Magic Duels: Origins Review - 5 Stars

Can the grandfather of collectible card games make a triumphant return to form, especially in the face of heightened competition in recent years from the likes of Hearthstone?

It doesn’t seem all that long ago we were getting excited for Magic 2015: Duels of the Planeswalkers. But a year has already passed and with it comes the latest iteration in this long running collectible card game (CCG), Magic Duels: Origins. True to its nature, Origins doesn’t deviate from the well polished Magic: The Gathering formula. But more than any other version of Magic, Wizards of the Coast has stripped away layer after layer of complexity to welcome new players into the fold. This alone makes Origins the definitive digital version of Magic.

Also read: The Making of Magic: The Gathering - Our Wizards of the Coast Exclusive in Episode 6.

Casting our minds back to last year’s entry, we called Magic 2015 an excellent digital adaptation of the physical version of the game. Yet for all of its established history, Magic was a recent newcomer to the digital space. Accordingly, it lacked some of the simplicity and features boasted by its rivals, notably the massive Hearthstone: Heroes of Warcraft.

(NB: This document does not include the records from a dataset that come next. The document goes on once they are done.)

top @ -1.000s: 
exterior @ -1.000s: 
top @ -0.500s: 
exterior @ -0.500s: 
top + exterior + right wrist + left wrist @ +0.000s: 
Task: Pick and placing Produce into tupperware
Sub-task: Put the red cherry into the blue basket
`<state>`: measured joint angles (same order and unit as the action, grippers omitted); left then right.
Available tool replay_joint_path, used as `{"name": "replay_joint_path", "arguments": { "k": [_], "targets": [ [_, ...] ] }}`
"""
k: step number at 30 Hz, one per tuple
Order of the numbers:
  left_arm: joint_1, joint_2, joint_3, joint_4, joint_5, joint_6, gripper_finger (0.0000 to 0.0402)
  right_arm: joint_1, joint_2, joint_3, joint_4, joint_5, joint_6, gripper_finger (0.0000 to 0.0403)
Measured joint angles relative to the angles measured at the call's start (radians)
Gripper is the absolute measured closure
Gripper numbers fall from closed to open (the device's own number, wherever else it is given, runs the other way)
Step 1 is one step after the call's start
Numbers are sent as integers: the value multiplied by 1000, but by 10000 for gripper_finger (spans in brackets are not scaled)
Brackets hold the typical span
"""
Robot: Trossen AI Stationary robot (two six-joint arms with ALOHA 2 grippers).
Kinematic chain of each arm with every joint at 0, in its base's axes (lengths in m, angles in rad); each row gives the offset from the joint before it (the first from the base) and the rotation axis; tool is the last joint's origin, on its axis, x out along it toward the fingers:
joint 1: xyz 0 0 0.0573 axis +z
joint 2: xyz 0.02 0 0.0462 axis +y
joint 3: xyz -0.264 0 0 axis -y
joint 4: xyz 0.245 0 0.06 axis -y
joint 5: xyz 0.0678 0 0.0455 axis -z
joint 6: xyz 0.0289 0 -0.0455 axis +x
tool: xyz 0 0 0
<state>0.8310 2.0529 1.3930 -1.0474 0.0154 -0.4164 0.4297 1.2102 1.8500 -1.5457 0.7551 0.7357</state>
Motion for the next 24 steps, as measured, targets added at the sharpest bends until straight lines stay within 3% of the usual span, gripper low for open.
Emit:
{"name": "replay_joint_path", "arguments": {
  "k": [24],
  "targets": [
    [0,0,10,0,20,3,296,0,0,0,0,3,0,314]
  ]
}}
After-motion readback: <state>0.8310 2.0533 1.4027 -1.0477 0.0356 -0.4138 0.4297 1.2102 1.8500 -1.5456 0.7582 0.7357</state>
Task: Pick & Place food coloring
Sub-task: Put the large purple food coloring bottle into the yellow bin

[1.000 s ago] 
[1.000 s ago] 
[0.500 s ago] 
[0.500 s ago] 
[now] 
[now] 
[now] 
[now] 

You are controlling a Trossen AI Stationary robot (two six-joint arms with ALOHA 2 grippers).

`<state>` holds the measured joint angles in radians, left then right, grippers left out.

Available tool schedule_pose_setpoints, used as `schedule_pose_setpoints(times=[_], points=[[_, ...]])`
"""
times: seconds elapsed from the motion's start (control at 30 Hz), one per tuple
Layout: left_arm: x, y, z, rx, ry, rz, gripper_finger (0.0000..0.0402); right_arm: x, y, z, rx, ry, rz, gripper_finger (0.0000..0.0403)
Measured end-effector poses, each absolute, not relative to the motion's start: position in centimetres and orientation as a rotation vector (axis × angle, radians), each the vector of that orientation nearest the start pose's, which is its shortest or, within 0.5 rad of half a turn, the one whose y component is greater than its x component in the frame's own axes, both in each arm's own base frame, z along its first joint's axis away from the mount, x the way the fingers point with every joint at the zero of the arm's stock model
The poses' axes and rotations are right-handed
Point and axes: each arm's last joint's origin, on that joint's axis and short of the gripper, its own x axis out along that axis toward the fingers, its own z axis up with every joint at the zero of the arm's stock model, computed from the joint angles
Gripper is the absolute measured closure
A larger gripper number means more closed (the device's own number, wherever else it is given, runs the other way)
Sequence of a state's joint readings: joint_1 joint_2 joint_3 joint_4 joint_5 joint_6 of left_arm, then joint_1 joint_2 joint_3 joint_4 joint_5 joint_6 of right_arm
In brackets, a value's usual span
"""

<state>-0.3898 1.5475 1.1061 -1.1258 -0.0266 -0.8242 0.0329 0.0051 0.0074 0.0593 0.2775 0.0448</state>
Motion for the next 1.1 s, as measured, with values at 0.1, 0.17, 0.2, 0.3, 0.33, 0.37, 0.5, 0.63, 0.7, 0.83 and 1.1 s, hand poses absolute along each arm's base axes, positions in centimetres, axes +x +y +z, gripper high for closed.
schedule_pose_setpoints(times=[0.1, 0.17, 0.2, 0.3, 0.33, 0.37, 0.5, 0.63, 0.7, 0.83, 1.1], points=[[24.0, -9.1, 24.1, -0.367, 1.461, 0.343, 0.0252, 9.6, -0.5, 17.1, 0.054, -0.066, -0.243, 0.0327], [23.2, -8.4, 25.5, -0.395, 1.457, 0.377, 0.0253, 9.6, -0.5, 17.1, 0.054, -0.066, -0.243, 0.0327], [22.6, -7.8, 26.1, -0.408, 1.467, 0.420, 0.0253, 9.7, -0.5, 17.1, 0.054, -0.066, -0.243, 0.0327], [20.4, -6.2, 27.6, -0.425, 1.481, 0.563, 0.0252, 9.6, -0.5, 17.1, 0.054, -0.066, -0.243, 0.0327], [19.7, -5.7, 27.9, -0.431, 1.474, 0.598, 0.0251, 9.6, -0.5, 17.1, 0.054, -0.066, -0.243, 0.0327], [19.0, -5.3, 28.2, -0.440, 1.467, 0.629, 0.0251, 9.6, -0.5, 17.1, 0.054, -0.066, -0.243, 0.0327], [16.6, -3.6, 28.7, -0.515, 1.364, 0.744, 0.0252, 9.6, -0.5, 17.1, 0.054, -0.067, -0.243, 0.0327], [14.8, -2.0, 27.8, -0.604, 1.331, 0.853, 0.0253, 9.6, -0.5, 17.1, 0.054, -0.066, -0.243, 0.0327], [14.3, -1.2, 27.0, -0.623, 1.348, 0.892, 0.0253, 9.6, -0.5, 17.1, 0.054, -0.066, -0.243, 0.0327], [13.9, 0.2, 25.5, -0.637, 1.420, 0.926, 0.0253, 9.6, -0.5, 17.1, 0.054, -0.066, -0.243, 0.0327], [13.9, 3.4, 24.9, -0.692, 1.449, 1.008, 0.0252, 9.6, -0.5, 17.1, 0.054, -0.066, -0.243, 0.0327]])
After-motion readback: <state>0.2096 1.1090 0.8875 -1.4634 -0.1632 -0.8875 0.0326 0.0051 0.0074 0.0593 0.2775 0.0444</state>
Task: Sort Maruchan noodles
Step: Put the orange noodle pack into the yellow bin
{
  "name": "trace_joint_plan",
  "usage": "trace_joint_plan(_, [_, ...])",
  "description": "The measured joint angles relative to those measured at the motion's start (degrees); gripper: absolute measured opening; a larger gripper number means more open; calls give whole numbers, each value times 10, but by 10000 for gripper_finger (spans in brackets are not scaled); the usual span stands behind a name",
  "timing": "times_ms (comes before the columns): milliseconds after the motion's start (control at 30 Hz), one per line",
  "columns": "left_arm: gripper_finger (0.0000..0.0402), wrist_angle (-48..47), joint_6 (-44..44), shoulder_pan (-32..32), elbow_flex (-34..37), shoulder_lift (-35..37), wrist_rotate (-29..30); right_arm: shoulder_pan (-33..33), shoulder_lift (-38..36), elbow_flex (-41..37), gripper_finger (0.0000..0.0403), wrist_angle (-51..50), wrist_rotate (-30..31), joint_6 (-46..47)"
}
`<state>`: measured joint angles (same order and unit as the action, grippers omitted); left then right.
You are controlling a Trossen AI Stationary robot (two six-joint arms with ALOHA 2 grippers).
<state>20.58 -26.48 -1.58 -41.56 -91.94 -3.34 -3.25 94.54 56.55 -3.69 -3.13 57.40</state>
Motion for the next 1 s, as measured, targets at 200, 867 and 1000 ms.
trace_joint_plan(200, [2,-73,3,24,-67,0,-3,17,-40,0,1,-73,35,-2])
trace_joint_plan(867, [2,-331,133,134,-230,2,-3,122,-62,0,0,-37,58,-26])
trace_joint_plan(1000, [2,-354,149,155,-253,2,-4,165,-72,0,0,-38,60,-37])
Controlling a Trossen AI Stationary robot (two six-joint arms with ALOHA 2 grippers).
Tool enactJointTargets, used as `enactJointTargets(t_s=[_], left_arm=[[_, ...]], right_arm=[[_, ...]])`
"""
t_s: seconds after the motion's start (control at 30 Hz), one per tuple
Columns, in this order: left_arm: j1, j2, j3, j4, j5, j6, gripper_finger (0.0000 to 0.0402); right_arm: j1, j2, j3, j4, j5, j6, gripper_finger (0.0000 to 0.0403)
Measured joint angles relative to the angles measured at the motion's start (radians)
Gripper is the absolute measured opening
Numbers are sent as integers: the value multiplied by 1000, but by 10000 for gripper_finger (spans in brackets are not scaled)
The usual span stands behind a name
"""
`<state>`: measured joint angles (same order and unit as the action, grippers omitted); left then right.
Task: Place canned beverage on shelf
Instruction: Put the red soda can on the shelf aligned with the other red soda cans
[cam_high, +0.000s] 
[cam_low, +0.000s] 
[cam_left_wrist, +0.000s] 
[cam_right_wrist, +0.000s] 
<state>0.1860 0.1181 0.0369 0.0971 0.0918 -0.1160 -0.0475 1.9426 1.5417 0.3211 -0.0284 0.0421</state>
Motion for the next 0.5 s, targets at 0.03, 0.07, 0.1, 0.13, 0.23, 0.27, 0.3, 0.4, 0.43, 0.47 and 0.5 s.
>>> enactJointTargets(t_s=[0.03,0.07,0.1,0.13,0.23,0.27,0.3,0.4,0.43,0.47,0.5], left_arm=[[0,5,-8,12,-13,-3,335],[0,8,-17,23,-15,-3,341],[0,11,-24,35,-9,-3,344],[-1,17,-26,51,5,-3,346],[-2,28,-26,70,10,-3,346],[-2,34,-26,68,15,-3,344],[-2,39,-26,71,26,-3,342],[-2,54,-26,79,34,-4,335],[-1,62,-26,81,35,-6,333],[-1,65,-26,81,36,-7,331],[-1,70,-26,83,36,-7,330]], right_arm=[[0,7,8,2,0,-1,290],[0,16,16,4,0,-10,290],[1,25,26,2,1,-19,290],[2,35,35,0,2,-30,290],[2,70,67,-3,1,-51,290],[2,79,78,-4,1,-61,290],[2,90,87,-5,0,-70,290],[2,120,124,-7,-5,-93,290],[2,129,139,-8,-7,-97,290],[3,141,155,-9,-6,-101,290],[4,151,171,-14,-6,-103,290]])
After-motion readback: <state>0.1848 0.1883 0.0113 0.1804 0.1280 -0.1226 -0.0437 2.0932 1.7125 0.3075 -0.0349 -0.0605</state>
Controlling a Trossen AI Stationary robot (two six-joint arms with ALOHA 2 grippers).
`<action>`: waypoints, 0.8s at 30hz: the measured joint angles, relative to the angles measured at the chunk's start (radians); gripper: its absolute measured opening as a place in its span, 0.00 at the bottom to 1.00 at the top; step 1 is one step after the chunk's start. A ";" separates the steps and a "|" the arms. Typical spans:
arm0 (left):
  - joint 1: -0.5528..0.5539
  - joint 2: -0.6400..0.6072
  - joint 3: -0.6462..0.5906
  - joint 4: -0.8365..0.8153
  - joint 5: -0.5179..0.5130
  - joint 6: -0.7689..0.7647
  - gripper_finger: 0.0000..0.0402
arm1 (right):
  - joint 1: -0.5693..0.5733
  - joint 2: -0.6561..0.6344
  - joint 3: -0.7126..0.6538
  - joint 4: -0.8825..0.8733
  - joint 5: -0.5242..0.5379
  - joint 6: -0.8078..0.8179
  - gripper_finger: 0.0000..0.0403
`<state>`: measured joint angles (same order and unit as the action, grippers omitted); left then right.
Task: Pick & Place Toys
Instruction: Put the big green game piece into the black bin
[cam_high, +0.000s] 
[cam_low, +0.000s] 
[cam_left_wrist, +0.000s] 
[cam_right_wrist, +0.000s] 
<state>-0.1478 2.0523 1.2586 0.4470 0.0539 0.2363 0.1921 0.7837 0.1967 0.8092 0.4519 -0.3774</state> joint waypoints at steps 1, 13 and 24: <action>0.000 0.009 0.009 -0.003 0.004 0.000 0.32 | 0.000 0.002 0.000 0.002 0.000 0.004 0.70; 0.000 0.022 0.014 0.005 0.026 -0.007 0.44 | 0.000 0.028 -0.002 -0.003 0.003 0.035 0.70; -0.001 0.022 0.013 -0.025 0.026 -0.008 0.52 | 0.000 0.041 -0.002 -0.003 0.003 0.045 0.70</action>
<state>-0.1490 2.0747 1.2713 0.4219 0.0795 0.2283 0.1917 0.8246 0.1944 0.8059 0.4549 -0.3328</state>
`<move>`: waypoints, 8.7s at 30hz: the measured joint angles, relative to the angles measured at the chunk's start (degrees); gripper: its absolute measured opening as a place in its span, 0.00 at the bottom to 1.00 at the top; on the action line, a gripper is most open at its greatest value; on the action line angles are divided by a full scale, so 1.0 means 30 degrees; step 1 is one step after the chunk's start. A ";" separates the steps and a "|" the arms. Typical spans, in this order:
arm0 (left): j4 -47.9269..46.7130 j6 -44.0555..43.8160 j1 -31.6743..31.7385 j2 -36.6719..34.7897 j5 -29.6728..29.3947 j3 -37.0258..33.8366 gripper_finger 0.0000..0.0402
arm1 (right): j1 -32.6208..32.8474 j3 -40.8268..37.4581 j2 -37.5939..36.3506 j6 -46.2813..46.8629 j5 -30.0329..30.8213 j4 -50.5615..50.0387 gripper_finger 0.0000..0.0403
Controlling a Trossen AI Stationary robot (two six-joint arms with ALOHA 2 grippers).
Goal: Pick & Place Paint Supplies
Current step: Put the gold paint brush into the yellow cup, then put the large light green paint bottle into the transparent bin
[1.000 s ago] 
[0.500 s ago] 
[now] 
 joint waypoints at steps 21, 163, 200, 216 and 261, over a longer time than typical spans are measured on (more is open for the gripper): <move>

Interestingly, the first thing I noticed in Origins is the clear nod to other CCGs. In particular, fans of both Magic and Hearthstone will notice some striking similarities between the two games, especially around the streamlined interface and how cards can be obtained (more on that soon). As the saying goes, imitation is the sincerest form of flattery, and Heathstone's popularity is impossible to ignore. This makes Magic a far more attractive proposition for newcomers to gently ease into the game, whether they be complete newbies to the CCG genre or making the leap from Hearthstone.

As part of going back to the basics, gone are the annual entries in the series. Going forward, Origins will be the only digital version of Magic to receive regular updates. This is a huge step in the right direction, particularly for bringing (and keeping) new people on board. After all, who wants to download yearly entries in a franchise that is essentially the same game, except all of your progress is reset?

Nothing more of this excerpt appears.